Remember the first impression people will usually have of you or your group is from a poster of CD cover.

The last step and what I consider the big step for artist development is practice! Always try to be better tomorrow than you were today! If you sing take it serious and try to increase your range and approach. If you are a guitar player than study the craft and be the best guitar player you can be. It might be wise to call this evolving but in all sadness many groups ignore this part of the gig.

Before we move on to product development I want to address a legal issue that sucks but must be tackled. Just because you began a tour with Billy on drums does not mean Billy boy will be around mid swing or toward the end. Bands change. It sucks and it hurts the bro code or friendship vibe but it happens. I always suggest every band sit down and do a simple band agreement form to avoid any conflict that might arise when a member leaves the group. This will help keep songs and things were they need to be. I have enclosed a sample band agreement. Look it over and really put it into perspective on what is expected from everyone to maintain the group.

Designing is easy compared to getting them all made!

Having your CDs mass produced can be costly but is the only way to do it.
Having your CDs mass produced can be costly but is the only way to do it.

Product Development

In a nutshell product development means prepping your product for release to the general marketplace. This also means finding means of distributing your product. The key is finding unconventional and creative ways to sell your products. Before you ever begin your album you need to have a plan in motion on how to make that album work for you. Sadly a terrible CD sales can lead to a really good group not being able to make it in the business.

Let's talk about getting your product ready to go. The first real key is who will record your music. I won't lie in today's music world a lot of good recordings are coming out of do it yourself studios and fly by night recording stations. That does not mean you will want to go that route but that route will save you tons of money in the long run. If you do decide to go with a studio of any sort ask for samples of their releases. You need to hear what they can do and they need to hear what you want them to do.
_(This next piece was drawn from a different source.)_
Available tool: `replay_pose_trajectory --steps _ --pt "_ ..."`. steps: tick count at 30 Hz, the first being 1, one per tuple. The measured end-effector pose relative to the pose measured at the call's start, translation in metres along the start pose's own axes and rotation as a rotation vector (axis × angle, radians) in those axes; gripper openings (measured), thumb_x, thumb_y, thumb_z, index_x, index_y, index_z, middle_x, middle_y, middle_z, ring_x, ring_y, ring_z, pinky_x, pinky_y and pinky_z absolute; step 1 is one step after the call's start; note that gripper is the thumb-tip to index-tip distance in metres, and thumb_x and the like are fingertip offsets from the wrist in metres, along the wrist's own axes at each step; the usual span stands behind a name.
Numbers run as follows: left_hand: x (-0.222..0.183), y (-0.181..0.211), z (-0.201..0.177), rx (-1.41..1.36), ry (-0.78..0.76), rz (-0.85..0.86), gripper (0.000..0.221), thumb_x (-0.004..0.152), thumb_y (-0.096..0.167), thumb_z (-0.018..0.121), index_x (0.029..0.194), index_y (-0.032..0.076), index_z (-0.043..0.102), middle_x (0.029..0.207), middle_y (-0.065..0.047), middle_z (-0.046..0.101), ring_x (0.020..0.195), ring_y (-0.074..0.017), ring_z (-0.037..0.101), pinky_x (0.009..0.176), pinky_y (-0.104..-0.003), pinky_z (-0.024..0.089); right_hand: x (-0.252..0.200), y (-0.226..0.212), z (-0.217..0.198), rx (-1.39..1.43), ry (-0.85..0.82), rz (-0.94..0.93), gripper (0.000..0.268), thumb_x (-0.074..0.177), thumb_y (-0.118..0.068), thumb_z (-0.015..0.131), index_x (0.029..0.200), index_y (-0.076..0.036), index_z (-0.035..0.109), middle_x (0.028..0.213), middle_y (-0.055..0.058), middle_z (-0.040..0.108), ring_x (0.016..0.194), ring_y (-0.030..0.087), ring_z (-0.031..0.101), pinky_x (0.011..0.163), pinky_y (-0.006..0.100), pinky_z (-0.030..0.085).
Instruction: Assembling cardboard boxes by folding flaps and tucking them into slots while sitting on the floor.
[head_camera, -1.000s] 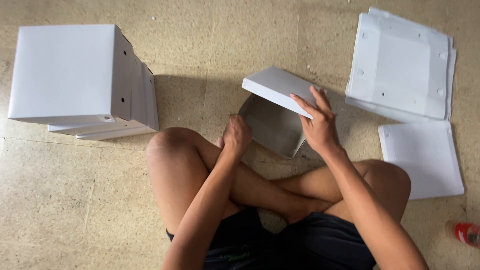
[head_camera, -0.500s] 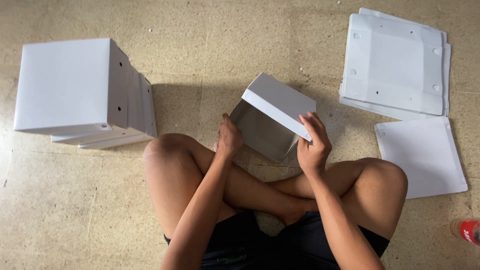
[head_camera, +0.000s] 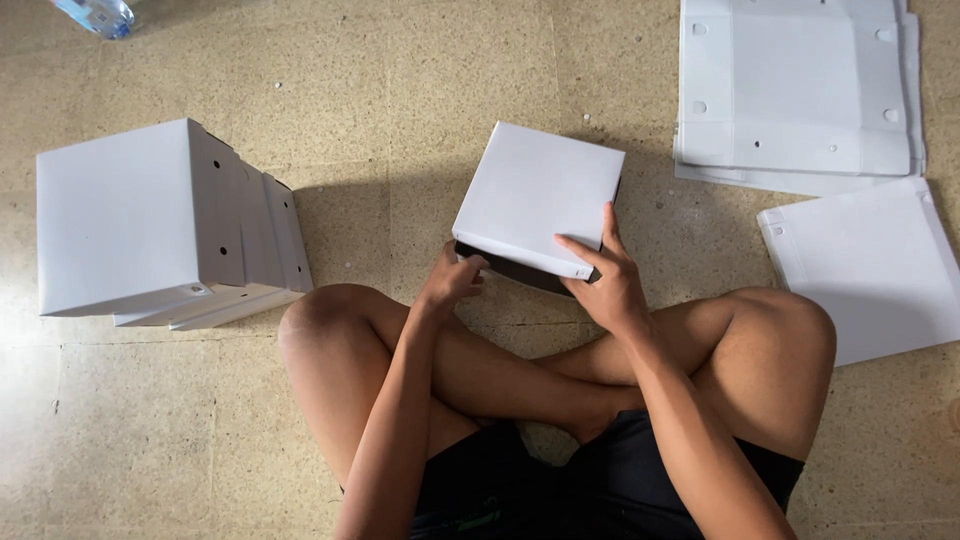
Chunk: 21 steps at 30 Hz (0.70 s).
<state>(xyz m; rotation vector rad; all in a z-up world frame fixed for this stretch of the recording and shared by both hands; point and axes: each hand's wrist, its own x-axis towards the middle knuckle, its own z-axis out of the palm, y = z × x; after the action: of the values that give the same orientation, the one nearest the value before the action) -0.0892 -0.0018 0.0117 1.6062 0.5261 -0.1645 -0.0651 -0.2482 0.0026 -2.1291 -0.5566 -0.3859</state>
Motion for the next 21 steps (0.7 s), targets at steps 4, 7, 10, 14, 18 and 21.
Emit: replay_pose_trajectory --steps 4,7,10,14,18,21 --pt "-0.001 0.020 -0.001 0.360 0.003 0.231 0.110 0.067 0.022 0.093 0.152 -0.004 0.028 0.143 -0.044 0.024 0.136 -0.0659 0.031 0.112 -0.067 0.037 0.001 -0.003 -0.003 0.048 -0.046 0.072 0.057 0.073 -0.004 0.084 0.125 -0.027 0.074 0.159 0.038 0.021 0.136 0.056 0.040 0.108 0.059 0.041" --pt "-0.014 0.037 0.001 0.283 -0.072 0.332 0.131 0.062 0.003 0.093 0.159 0.000 0.005 0.149 -0.048 0.026 0.139 -0.0670 0.024 0.116 -0.071 0.025 0.002 -0.002 -0.004 0.045 -0.033 0.092 0.057 0.073 -0.011 0.087 0.126 -0.028 0.073 0.161 0.038 0.013 0.137 0.056 0.040 0.111 0.058 0.040" --pt "-0.004 0.027 0.005 0.308 -0.044 0.364 0.139 0.059 -0.005 0.092 0.160 0.012 -0.002 0.151 -0.045 0.029 0.138 -0.0655 0.029 0.116 -0.071 0.027 -0.002 0.008 -0.002 0.079 -0.032 0.101 0.056 0.073 -0.017 0.090 0.124 -0.030 0.074 0.159 0.040 0.017 0.134 0.055 0.042 0.110 0.057 0.041" --pt "0.007 0.022 0.004 0.355 -0.002 0.387 0.120 0.066 0.003 0.091 0.160 0.017 0.017 0.145 -0.042 0.042 0.135 -0.0622 0.038 0.114 -0.066 0.034 -0.004 0.015 -0.002 0.082 -0.054 0.094 0.055 0.072 -0.019 0.091 0.123 -0.029 0.075 0.157 0.043 0.018 0.132 0.057 0.044 0.109 0.058 0.041" --pt "0.026 -0.001 0.000 0.461 0.025 0.404 0.111 0.064 0.018 0.095 0.156 0.030 0.034 0.134 -0.029 0.058 0.123 -0.0509 0.058 0.102 -0.056 0.050 -0.006 0.008 -0.004 0.032 -0.080 0.081 0.055 0.073 -0.024 0.091 0.125 -0.029 0.074 0.157 0.041 0.019 0.133 0.054 0.044 0.109 0.055 0.043" --pt "0.030 -0.009 -0.001 0.373 -0.010 0.451 0.110 0.065 0.008 0.092 0.157 0.025 0.034 0.135 -0.031 0.058 0.121 -0.0520 0.059 0.098 -0.057 0.052 -0.003 -0.006 -0.009 0.021 -0.081 0.086 0.055 0.073 -0.023 0.090 0.125 -0.028 0.074 0.158 0.042 0.017 0.134 0.054 0.043 0.110 0.056 0.042"
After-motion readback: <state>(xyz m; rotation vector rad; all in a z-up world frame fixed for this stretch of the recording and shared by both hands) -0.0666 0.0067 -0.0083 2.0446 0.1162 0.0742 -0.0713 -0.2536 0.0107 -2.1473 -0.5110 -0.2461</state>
I have done a few CDs and a great deal of session work and some of the best stuff out on the market in my area is recorded in studios that are right there in someone's home. Just meet the people and you will know if they are the right ones to capture the sound you want for your release.
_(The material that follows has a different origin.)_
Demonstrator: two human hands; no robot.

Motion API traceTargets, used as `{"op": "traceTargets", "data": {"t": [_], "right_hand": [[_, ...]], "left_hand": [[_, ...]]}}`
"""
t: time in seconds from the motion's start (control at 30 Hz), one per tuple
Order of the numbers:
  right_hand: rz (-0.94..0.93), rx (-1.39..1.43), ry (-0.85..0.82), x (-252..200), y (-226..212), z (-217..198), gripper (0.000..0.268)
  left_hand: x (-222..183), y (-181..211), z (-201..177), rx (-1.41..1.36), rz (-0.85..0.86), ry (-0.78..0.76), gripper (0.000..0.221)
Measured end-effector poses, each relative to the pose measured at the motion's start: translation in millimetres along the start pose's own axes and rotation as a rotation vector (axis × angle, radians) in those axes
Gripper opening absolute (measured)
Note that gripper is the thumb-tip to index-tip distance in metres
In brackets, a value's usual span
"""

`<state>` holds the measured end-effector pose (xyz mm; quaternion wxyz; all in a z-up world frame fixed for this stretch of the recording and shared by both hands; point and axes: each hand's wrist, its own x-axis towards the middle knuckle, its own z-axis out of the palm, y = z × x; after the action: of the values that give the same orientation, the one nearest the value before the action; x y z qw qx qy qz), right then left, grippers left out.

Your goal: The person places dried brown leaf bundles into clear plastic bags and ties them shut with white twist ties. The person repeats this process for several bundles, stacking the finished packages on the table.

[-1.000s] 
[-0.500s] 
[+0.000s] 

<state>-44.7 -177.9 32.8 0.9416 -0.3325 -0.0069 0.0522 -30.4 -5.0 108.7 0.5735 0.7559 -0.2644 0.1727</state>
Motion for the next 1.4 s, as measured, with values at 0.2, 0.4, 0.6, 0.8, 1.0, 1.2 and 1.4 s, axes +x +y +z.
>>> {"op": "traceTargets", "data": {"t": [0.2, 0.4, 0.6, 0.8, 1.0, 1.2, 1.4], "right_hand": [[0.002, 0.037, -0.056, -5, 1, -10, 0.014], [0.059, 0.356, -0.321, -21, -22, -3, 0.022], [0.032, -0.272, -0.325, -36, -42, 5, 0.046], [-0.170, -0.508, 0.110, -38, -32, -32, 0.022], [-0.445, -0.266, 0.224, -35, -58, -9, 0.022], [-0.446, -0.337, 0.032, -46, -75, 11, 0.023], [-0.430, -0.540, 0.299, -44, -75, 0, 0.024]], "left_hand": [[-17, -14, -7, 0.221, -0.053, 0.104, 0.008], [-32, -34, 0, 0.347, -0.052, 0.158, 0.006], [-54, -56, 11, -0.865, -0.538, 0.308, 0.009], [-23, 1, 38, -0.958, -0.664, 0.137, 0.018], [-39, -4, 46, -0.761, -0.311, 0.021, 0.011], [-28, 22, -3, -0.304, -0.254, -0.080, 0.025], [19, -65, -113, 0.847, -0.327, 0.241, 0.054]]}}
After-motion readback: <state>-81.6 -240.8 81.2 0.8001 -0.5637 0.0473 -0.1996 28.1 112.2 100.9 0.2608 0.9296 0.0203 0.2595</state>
Recording the CD is one step but what about production? That is a step that I feel needs to be handled with just as much professionalism as the initial recording. You need to have great art for the cover. Just some friendly advice if this is your first release avoid using a group shot. That cover is going to be the draw for potential buyers and you need to give them an image they want to look at and think they have to have that disc.

You can get artwork done on the cheap from sites like fiverr or just shop around on social media. The art is not the only lay out issue. How will you package your CD. In some areas a cardboard sleeve would be a cool and expressive way to do it but maybe in others a jewell case with a traditional insert is the way to go. Do some research and see what works best for you.

You also have to handle the way the CD insert is laid out. Do you do a single insert? How about a fold out with song lyrics so your buyers can sing along? Sit down and decide how you want to go about this.

Now let's go back for a moment before we release our CD. After we record we have to think in terms of mastering. Mastering can make or break your music and is a very touchy process. I would recommend you look to companies like disc makers for your mastering needs and even manufacturing as well.

Remember that CD may be the key you need to start opening musical doors.

In Conclusion

While we did not go to deep I hope we went deep enough to get a feel for how artist development and product development can work hand in hand to make us better musicians, performers, and ultimately artists. It takes a great deal of work to really achieve success in this crazy business but if you can put the work in you can make it! Live long and jam.